По результатам клинической валидации ДНК-чип Этноген с достоверностью более 98% будет выявлять до 293 мутаций и полиморфизмов в более чем 100 генах, ассоциированных с 66 наследственными заболеваниями и предрасположенность к 10 мультифакторным заболеваниям с генетической составляющей.
По результатам технической валидации, о которых компания сообщала в феврале 2013 года, в ДНК-чип было включено 378 мутаций и полиморфизмов, ассоциированных с более чем 80 наследственными заболеваниями. Однако, после клинической валидации, в силу жесткости применяемых критериев, для большей достоверности результатов, количество анализируемых генетических участков ДНК, вошедших в чип Этноген, было сокращено до 293.
Клиническая валидация — это заключительный этап разработки ДНК-чипа, в рамках которого определялись его основные рабочие характеристики: специфичность, чувствительность и воспроизводимость получаемых в ходе анализа результатов. На основе полученных данных принималось решение о включении или невключении в ДНК-чип каждого генетического маркера.
Клиническая валидация проводилась в два этапа. На первом этапе оценивалась специфичность и чувствительность определения отдельных генетических маркеров (мутаций и полиморфизмов) на образцах синтетической ДНК с использованием чипа Этноген.
Синтетическая ДНК позволяет рассчитать основные рабочие характеристики чипа, но она не является полностью адекватной моделью генома. В связи с этим, научный совет ИСКЧ принял решение о проведении второго этапа клинической валидации с использованием геномной ДНК, полученной от добровольцев.
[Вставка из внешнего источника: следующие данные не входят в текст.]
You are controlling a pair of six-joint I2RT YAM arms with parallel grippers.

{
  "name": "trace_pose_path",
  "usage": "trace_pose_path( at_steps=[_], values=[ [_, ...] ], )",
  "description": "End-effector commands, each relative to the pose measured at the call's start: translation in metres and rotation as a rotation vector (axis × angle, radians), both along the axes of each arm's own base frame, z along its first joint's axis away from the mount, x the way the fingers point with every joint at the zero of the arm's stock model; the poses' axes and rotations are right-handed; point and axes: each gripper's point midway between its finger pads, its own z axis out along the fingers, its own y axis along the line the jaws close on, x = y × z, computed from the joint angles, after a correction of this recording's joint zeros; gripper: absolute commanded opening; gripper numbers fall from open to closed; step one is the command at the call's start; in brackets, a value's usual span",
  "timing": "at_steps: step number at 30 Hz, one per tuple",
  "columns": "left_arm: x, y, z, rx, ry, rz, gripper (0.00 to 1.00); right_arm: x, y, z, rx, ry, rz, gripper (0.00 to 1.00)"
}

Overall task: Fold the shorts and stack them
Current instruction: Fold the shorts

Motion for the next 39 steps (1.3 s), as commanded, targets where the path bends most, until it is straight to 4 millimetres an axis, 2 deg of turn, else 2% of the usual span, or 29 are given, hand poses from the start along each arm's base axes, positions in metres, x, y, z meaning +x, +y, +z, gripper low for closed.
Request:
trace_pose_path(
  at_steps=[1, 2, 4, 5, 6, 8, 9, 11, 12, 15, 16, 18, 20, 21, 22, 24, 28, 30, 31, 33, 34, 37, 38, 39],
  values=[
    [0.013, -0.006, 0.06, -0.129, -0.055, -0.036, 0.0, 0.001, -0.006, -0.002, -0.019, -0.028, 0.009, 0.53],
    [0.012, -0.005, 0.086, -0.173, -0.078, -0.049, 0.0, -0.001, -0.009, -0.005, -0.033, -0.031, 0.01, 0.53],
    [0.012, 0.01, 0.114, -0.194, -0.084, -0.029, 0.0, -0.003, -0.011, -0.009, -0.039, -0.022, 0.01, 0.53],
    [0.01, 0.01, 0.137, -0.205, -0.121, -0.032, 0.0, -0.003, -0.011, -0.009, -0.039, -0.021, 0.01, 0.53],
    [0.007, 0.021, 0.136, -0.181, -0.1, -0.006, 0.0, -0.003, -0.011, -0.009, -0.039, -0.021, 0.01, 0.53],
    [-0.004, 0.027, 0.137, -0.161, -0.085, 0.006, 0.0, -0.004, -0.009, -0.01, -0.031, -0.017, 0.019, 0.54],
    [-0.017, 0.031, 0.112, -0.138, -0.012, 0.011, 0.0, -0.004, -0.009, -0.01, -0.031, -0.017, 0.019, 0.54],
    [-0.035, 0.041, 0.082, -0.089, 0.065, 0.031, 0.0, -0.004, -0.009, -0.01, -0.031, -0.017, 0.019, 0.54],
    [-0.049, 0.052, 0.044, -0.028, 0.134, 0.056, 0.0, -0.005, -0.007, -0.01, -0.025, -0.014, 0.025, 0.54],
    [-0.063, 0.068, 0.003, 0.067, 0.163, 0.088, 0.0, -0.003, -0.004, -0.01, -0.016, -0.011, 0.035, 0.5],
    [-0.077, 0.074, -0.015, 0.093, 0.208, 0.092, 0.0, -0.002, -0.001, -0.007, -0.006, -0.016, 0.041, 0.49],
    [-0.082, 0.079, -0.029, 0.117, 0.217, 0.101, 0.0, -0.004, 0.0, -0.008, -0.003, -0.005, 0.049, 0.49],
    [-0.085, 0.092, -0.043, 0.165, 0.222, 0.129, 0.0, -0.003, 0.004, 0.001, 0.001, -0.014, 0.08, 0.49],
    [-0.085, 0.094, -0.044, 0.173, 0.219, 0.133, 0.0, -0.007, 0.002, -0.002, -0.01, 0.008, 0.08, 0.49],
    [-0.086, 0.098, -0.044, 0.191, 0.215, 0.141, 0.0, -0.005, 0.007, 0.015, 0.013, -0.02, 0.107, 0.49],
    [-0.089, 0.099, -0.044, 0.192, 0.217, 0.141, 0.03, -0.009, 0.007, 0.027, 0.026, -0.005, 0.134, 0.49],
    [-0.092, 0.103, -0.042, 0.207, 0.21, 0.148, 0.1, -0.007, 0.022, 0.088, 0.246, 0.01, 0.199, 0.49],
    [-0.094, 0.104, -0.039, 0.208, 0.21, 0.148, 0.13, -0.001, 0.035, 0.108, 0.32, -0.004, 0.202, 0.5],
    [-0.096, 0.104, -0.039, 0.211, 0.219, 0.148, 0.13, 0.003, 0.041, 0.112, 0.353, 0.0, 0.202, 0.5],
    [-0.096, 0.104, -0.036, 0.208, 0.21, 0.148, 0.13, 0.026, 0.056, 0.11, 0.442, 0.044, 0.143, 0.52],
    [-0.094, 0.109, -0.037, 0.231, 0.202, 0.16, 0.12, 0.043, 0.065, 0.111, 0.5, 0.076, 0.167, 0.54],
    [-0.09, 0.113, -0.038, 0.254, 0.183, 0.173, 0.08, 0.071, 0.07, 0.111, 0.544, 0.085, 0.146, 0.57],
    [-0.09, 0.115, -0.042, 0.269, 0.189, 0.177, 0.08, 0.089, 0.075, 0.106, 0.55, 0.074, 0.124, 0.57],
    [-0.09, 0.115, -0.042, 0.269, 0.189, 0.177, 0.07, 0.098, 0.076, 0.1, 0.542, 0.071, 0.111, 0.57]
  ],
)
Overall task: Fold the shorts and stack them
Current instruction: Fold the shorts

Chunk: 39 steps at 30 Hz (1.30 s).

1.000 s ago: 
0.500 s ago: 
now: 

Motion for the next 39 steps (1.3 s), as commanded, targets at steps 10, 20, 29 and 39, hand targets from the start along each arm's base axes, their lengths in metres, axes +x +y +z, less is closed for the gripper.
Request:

На данном этапе оценивалась достоверность и специфичность результатов, получаемых с помощью чипа Этноген. Средняя специфичность анализа каждого маркера составила 98%, чувствительность — 96%, воспроизводимость — 98%.
По мнению специалистов ИСКЧ, ДНК-чип Этноген будет активно использоваться для проведения медико-генетических исследований в лабораторной практике компании. В последующем количество диагностируемых чипом Этноген генетических заболеваний и особенностей будет увеличиваться.
В настоящее время ИСКЧ уже оказывает на территории РФ услугу Гемаскрин, в рамках которой по пуповинной крови новорожденного проводится ДНК-диагностика на выявление 6 наиболее распространенных в Российской Федерации моногенных наследственных заболеваний и состояний, и их носительства (фенилкетонурия, муковисцидоз, нейросенсорная тугоухость, лактазная недостаточность, проксимальная спинальная амиотрофия, синдром Жильбера).
Программа Гемаскрин позволяет быстро и с высокой точностью определить наличие патологии. В среднем, проведение подобного анализа занимает 2 недели. Точность диагностики составляет 99,8%, и позволяет определить не только наличие заболевания, но и его носительство. Врач-генетик расшифровывает полученные результаты и дает родителям необходимые рекомендации.
В планах ИСКЧ – открытие в РФ сети медико-генетических центров GENETICO, основной целью которых станет информирование здоровых людей об имеющихся у них рисках развития наследственных заболеваний. Такой подход позволит здоровым людям своевременно узнать о возможностях использования знаний своих генетических особенностей для поддержания собственного здоровья, а также предупреждения рождения в их семье детей с тяжелой наследственной патологией.
Приблизительно половина всех случаев наследования болезней происходит, когда мать и отец не страдают наследственными заболеваниями, однако являются скрытыми носителями поврежденных генов. Если ребенок унаследует от каждого родителя такой пораженный ген, это приведет к развитию болезни. Руководствуясь информацией о собственных генетических особенностях, полученной с помощью ДНК-чипа Этноген, а также используя современные возможности репродуктивной медицины, будущие родители смогут родить здорового ребенка и избежать рисков зачатия ребенка, больного тяжелым или смертельным наследственным заболеванием.